His hand moved to his mouth—covered it up the exact same way Ma was always covering up her cleft lip. “They served rice and beans for lunch yesterday,” he said. “And wheat bread and canned pineapple. There was a dead beetle in my rice and beans.”
Sheffer asked him if he’d told anyone about it—if he’d let them know so that they could get him another serving. He shook his head. “Well, if something like that happens again, how could you handle the problem?” she asked him. “What could you do for yourself to make the situation better?”
Ignoring her, he addressed me. “Remember when we used to take walks on the grounds on Sunday afternoons?

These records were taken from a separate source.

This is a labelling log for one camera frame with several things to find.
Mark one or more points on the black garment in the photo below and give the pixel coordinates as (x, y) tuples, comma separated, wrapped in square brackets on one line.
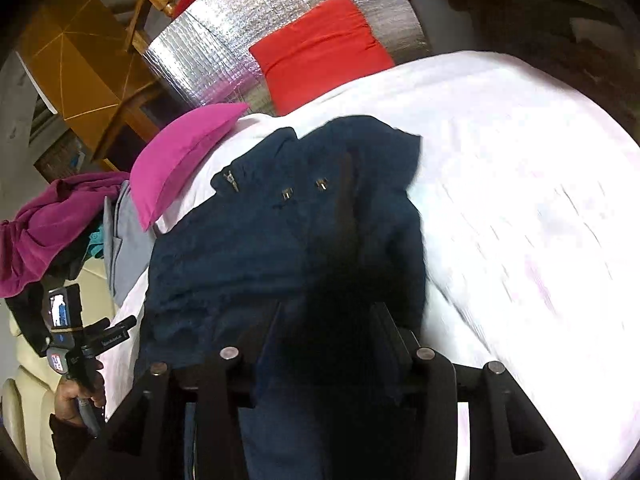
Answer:
[(30, 315)]

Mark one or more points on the cream leather sofa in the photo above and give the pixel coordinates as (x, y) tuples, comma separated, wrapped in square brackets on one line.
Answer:
[(25, 410)]

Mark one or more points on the grey garment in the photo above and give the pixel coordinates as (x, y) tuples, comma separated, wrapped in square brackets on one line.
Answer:
[(130, 250)]

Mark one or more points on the magenta fleece garment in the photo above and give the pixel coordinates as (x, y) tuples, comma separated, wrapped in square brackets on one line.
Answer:
[(45, 230)]

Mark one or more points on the magenta pillow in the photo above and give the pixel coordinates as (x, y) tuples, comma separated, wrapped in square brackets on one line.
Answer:
[(180, 160)]

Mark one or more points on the white blanket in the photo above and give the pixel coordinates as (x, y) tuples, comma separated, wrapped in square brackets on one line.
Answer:
[(500, 185)]

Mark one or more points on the navy blue zip jacket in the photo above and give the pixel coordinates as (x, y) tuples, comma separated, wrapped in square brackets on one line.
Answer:
[(225, 260)]

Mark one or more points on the red pillow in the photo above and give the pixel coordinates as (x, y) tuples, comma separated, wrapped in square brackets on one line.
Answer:
[(320, 55)]

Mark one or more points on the person's left hand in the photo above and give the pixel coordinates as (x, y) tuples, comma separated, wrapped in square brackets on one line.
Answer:
[(65, 402)]

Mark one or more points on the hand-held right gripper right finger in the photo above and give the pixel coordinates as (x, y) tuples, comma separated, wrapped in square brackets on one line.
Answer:
[(387, 340)]

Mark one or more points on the silver foil insulation panel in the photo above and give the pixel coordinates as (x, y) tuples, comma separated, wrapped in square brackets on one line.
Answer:
[(225, 35)]

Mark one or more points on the teal garment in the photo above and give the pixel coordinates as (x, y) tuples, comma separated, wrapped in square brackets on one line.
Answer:
[(95, 245)]

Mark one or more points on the person's left forearm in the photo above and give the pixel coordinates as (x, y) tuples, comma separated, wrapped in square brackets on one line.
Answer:
[(70, 450)]

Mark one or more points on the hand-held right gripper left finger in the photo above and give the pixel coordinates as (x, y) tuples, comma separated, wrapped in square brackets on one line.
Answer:
[(260, 340)]

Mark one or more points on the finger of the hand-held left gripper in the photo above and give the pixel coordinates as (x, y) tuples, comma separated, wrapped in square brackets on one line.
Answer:
[(112, 339)]

You and Dessa and me?”
“I was thinking about that today. You two always used to stop and read the gravestones at the Indian cemetery.”

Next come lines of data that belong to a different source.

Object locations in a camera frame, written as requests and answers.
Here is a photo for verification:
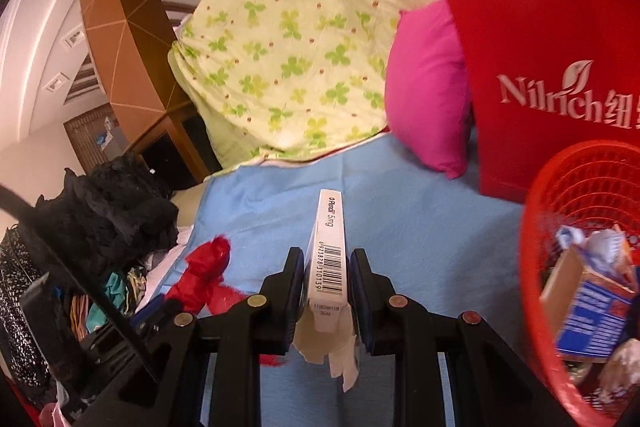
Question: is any red paper bag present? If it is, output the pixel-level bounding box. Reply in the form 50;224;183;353
434;0;640;202

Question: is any cream pillow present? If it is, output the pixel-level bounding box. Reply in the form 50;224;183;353
172;184;208;233

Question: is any pile of colourful clothes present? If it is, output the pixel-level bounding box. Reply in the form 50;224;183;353
65;252;171;338

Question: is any red plastic bag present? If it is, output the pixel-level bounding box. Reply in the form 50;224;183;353
164;234;288;368

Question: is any black white speckled cloth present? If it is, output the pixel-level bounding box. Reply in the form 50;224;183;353
0;227;66;408

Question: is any blue toothpaste box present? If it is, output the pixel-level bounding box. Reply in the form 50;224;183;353
554;282;637;360

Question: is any wooden cabinet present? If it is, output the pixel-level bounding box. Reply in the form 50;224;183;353
122;104;221;188

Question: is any blue blanket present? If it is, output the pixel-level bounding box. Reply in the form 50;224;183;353
177;132;551;427

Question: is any white bed sheet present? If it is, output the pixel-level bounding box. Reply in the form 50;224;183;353
135;227;196;308

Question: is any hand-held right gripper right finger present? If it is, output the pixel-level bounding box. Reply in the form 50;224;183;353
349;248;576;427

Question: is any pink pillow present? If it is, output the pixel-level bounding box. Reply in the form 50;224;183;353
384;0;473;180

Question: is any green clover print quilt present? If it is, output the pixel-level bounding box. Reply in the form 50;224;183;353
167;0;513;162

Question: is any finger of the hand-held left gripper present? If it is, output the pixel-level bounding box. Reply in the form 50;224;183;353
127;294;183;327

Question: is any black fluffy cloth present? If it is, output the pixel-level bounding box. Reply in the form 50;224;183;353
35;154;180;288

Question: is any brown lattice screen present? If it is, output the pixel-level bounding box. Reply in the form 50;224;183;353
64;104;126;158

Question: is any black strap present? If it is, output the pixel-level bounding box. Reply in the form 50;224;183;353
0;184;161;388

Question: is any red mesh basket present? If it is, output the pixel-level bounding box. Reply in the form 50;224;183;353
517;139;640;427

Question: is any white medicine box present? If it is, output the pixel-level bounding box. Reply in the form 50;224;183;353
291;188;362;394

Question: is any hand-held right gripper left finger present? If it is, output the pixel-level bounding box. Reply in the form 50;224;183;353
107;247;306;427

“And you used to take off your shoes and socks and wade into the river,” I said. He seemed to drift off when I said that. “Hey, speaking about the Indians,” I said. “You hear about the Wequonnocs? They won that court case. So I guess they’re going ahead with that big casino now. Over at the reservation.” I’d waited two weeks to see him—talk to him—and now all I could do was make small talk. “Going to be huge, I guess, the way they’re talking. Las Vegas II.”
Thomas closed his eyes. His lips moved slightly. “And he showed me a river of the water of life,” he said. “Clear as crystal, coming forth from the throne of God and of the Lamb.” He stopped. Scratched his neck with his stump. I looked away.
“How’s your . . . ?” I said, then stopped myself, stymied by what to call it. His wound? His sacrifice? “You adjusting okay? Getting used to using your other hand?”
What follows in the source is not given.